My favorite portions were the unstructured vignettes about her life growing up. Like, there's one about children playing with Nerf guns, and how that childhood innocence and play mirrors the far more unsettling reality of American's lethal fascination with guns. There's a passage about all the pain that goes into managing Black hair, and how it's a love-hate bonding experience between women. She talks about her struggle to balance her identity as a member of the LGBT+ with her Black identity, and how much rejection from the latter community hurt (especially if it came from "good" intentions).

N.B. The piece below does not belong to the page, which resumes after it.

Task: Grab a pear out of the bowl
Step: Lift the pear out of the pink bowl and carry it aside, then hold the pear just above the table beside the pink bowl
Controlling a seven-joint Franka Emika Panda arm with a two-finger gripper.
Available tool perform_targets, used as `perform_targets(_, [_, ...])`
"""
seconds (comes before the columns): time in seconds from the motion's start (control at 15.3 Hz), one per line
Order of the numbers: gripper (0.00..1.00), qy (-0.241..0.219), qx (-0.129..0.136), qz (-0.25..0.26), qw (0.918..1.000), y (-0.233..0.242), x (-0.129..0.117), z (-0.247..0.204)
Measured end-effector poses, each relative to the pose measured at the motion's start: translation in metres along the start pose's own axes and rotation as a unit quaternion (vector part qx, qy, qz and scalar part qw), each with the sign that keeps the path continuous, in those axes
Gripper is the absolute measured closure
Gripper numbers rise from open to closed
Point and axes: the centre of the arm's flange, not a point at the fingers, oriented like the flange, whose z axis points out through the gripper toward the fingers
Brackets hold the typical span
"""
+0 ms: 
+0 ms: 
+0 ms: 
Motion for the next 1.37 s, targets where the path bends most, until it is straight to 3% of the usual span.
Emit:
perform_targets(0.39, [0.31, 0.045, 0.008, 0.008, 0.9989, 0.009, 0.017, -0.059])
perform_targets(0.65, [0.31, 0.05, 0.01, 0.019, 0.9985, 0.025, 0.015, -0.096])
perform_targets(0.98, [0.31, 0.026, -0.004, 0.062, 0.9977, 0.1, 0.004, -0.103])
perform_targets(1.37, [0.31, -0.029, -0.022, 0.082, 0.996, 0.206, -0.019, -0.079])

This is just a really solid, really interesting collection of poems. I bought it because I used to have some of those hard plastic barrettes the cover model is wearing when I was a little girl, and I was curious to learn more about the author and her childhood. And while I did get that, I also got so much more.

4 out of 5 stars

Tuesday, September 13, 2022

The Mother-in-Law by Sally Hepworth

 

THE MOTHER-IN-LAW has been on my radar for a while but I saw a couple reviews that made me think I wouldn't like it. When it popped up in a Little Free Library that I frequent, though, I ended up grabbing it. I don't know who owns that LFL but they keep stocking woman-fronted mysteries in there with books that have been slammed by Goodreads that I end up liking, so even though books revolving around marriage and motherhood usually don't appeal to me, I thought why the fuck not?

This a dual POV book about Diana, the mother in law, an exceptionally well-off woman who has two married children and runs her own charity. The other is Lucy, her daughter-in-law, who is married to Diana's older child, Ollie. Two portraits of the women rapidly emerge-- Lucy as the spoiled and slightly immature wife and Diana as the long-suffering and unkind MIL-- but both of these portraits end up warping and changing over the course of the novel in some really interesting ways, which become even more interesting when Diana's reported suicide starts to look more like murder.

This ended up being a much more emotional read than I expected. On a sadness scale, it compares to that scene in Knives Out when you find out the truth of the patriarch's death. But like Knives Out, THE MOTHER-IN-LAW has a happy, hopeful ending that keeps the book from being too miserable. Sometimes it did end up feeling a little schlocky, and there was obvious emotional manipulation going on from the writer's end, but on the whole, I felt like Sally Hepworth did a good job portraying two starkly different women's lives who end up having more in common than they thought.